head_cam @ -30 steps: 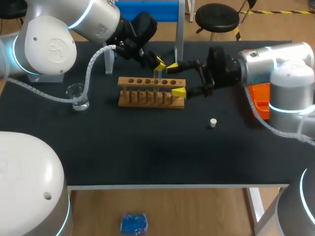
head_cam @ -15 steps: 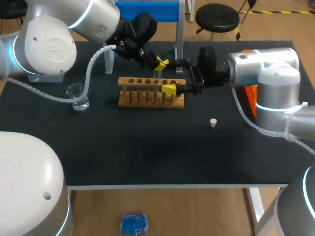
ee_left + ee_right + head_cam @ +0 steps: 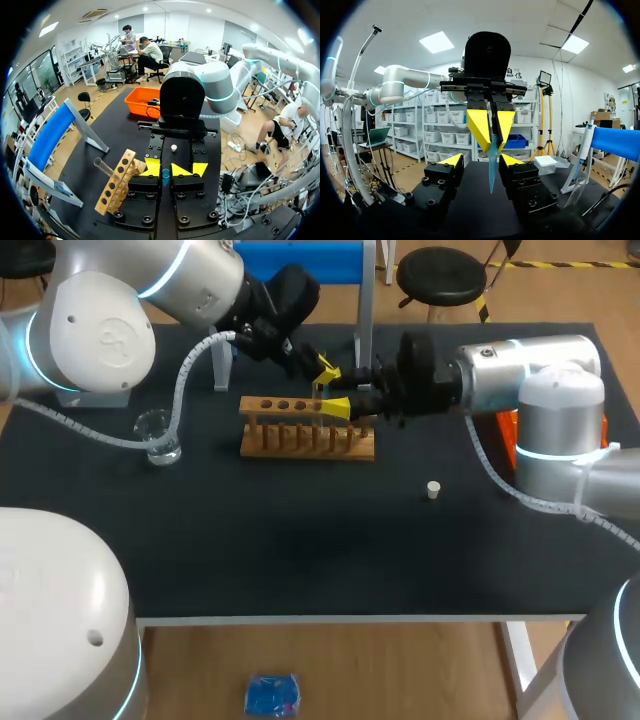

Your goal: Invert the test tube, pick up the pipette, mount the tip to pipette, aspirate from beaker and dispense into the tube, eject the tip, return the pipette, and cap with the stopper.

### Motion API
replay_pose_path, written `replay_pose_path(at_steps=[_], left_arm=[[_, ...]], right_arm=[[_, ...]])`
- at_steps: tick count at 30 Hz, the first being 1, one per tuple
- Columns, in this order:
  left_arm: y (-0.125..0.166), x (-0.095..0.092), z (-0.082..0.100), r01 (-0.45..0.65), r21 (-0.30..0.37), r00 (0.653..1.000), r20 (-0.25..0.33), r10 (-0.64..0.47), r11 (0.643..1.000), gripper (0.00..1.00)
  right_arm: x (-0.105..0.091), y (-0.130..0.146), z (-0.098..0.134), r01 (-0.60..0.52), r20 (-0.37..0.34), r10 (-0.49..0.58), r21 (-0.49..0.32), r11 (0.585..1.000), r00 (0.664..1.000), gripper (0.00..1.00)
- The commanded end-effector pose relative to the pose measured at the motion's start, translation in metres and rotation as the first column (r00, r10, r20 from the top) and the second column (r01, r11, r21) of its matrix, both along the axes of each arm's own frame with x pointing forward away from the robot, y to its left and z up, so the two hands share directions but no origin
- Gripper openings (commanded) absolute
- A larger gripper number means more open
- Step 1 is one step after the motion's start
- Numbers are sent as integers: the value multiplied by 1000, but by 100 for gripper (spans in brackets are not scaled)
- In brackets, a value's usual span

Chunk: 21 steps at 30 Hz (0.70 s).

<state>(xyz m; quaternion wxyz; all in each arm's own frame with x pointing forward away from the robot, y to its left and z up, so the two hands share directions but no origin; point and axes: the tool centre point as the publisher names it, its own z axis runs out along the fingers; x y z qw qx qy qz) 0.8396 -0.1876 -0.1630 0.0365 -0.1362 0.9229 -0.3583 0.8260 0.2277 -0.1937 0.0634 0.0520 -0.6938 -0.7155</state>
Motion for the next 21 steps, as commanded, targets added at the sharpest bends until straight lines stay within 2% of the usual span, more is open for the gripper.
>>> replay_pose_path(at_steps=[1,9,19,21], left_arm=[[0,0,1,0,4,1000,-2,0,1000,0],[0,0,1,0,4,1000,-2,0,1000,0],[0,0,1,0,4,1000,-2,0,1000,0],[0,0,1,0,4,1000,-2,0,1000,0]], right_arm=[[0,0,0,-5,1,5,3,1000,1000,42],[0,1,0,-7,1,7,-2,1000,1000,29],[-1,5,0,-11,-3,11,-8,1000,1000,28],[-1,5,0,-10,-4,10,-9,1000,1000,25]])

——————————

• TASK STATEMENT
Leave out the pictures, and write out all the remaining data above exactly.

• COMPLETED TASK
head_cam @ -30 steps: 
head_cam @ -15 steps: 
ee_left + ee_right + head_cam @ +0 steps: 

Your goal: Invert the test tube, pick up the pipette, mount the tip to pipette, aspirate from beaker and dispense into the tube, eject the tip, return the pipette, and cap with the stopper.

### Motion API
replay_pose_path, written `replay_pose_path(at_steps=[_], left_arm=[[_, ...]], right_arm=[[_, ...]])`
- at_steps: tick count at 30 Hz, the first being 1, one per tuple
- Columns, in this order:
  left_arm: y (-0.125..0.166), x (-0.095..0.092), z (-0.082..0.100), r01 (-0.45..0.65), r21 (-0.30..0.37), r00 (0.653..1.000), r20 (-0.25..0.33), r10 (-0.64..0.47), r11 (0.643..1.000), gripper (0.00..1.00)
  right_arm: x (-0.105..0.091), y (-0.130..0.146), z (-0.098..0.134), r01 (-0.60..0.52), r20 (-0.37..0.34), r10 (-0.49..0.58), r21 (-0.49..0.32), r11 (0.585..1.000), r00 (0.664..1.000), gripper (0.00..1.00)
- The commanded end-effector pose relative to the pose measured at the motion's start, translation in metres and rotation as the first column (r00, r10, r20 from the top) and the second column (r01, r11, r21) of its matrix, both along the axes of each arm's own frame with x pointing forward away from the robot, y to its left and z up, so the two hands share directions but no origin
- Gripper openings (commanded) absolute
- A larger gripper number means more open
- Step 1 is one step after the motion's start
- Numbers are sent as integers: the value multiplied by 1000, but by 100 for gripper (spans in brackets are not scaled)
- In brackets, a value's usual span

Chunk: 21 steps at 30 Hz (0.70 s).

<state>(xyz m; quaternion wxyz; all in each arm's own frame with x pointing forward away from the robot, y to its left and z up, so the two hands share directions but no origin; point and axes: the tool centre point as the publisher names it, its own z axis runs out along the fingers; x y z qw qx qy qz) 0.8396 -0.1876 -0.1630 0.0365 -0.1362 0.9229 -0.3583 0.8260 0.2277 -0.1937 0.0634 0.0520 -0.6938 -0.7155</state>
Motion for the next 21 steps, as commanded, targets added at the sharpest bends until straight lines stay within 2% of the usual span, more is open for the gripper.
>>> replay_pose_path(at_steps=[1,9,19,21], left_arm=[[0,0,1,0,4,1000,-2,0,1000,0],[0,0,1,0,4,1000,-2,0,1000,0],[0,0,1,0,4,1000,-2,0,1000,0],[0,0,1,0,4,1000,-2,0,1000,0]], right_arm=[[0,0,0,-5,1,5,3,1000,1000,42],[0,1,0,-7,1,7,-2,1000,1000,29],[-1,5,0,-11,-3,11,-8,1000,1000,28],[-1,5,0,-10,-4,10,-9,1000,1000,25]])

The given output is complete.